On the last day of CES, while still getting over some of the death curry that we foolishly ingested the night before, I had a meeting with SkyCross, who recently announced a new actively tuned multiband antenna module for smartphones. With LTE, the demand for more and more bands on a smartphone has and will continue to increase, which has at present driven OEMs to simply include more antennas, each tailored for a specific frequency. Remember that the geometry of an antenna defines its radiative properties and resonant frequency, which in turn affects gain at different frequencies. At present I’ve seen smartphones with as many as four or five antennas, which poses considerable challenge for engineering a device, as number of antennas and their placement is often in direct competition with industrial design and other considerations.

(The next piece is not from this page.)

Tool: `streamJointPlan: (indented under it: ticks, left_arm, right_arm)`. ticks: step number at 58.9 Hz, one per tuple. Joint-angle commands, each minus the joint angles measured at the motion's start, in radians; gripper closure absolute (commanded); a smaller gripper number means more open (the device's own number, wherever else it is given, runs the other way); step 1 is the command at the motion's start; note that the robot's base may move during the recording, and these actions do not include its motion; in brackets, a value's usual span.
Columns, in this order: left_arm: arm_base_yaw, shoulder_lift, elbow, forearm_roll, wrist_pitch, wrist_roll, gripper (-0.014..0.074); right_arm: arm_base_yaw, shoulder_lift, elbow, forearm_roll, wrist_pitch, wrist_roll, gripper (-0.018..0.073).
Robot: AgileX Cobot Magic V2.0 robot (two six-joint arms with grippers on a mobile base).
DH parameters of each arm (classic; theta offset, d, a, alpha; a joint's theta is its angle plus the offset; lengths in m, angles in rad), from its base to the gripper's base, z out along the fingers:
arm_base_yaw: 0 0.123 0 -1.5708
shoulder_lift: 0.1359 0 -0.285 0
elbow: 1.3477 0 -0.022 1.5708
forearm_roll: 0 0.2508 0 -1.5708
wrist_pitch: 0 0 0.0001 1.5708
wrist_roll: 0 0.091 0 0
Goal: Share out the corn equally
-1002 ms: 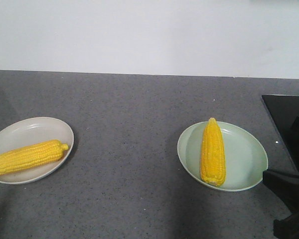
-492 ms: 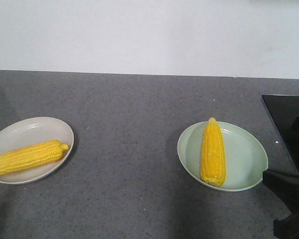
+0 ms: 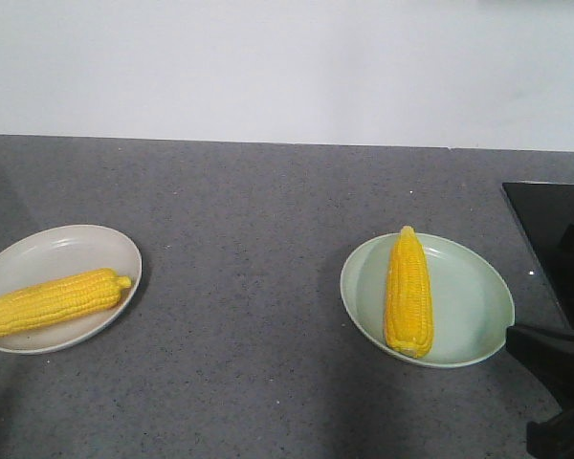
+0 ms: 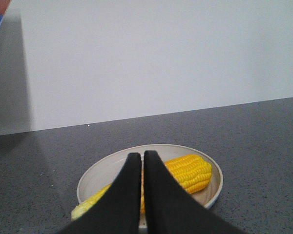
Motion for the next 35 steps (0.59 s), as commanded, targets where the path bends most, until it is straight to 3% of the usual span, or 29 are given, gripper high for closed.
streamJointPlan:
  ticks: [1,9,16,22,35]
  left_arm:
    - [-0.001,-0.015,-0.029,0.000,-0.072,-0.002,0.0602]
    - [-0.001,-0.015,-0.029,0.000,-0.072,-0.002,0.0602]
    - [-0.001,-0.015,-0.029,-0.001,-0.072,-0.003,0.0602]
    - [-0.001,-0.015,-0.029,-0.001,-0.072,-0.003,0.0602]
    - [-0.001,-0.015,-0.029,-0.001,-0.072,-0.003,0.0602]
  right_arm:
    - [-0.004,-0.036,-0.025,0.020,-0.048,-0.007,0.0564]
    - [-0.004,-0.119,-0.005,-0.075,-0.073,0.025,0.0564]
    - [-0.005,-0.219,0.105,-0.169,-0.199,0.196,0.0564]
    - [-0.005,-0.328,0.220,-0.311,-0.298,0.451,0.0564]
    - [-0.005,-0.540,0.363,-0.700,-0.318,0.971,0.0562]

Actively tuned antennas aren’t anything new for antennas in other RF applications, but they are a relatively new thing in the smartphone and tablet space. In the past that was primarily because it was easy enough to tune a design to the handful of bands the handset was designed for. The challenge of getting an antenna with the right impedance increases when we’re talking about a wider frequency range, hence the move to either more passive antennas for more bands or an actively tuned array. To date the only smartphone I’m aware of that has an active tuning block other than what you get on the power amplifiers to match a standard 50 Ohm smartphone antenna is the iPhone 5, which has an RFMD RF1102 tuner. Of course that design only has two cellular antennas to accommodate a bunch of bands, and the active tuning there also further mitigates deathgrip, which is itself just detuning.
By antenna tuning I’m referring to the ability of some part of the RF front end to actively switch in the right amount of complex impedance and match the antenna to the transmission line in the device. In the case of most applications this means switching in some capacitors using a switch or a bunch of relays and getting as close to a VSWR (Voltage Standing Wave Ratio) of 1.0 as possible. Without going on a big long discussion about SWR and VSWR, the naive explanation is that VSWR is one of the figures of merit that defines how well an antenna can radiate, and thus having good VSWR means the antenna radiates more of the power delivered to it, rather than reflecting it back into the transmission line.
The trend in smartphone antenna design is something I’ve noted in a handful of reviews — often there’s a plastic module at the bottom of the phone with the speaker, microphone, and antenna. This is modular so the OEM can then include the right primary antenna for the right region and set of bands the phone is destined to. Look at almost any major design and you’ll see something along those lines for the primary receive and transmit antenna at the bottom.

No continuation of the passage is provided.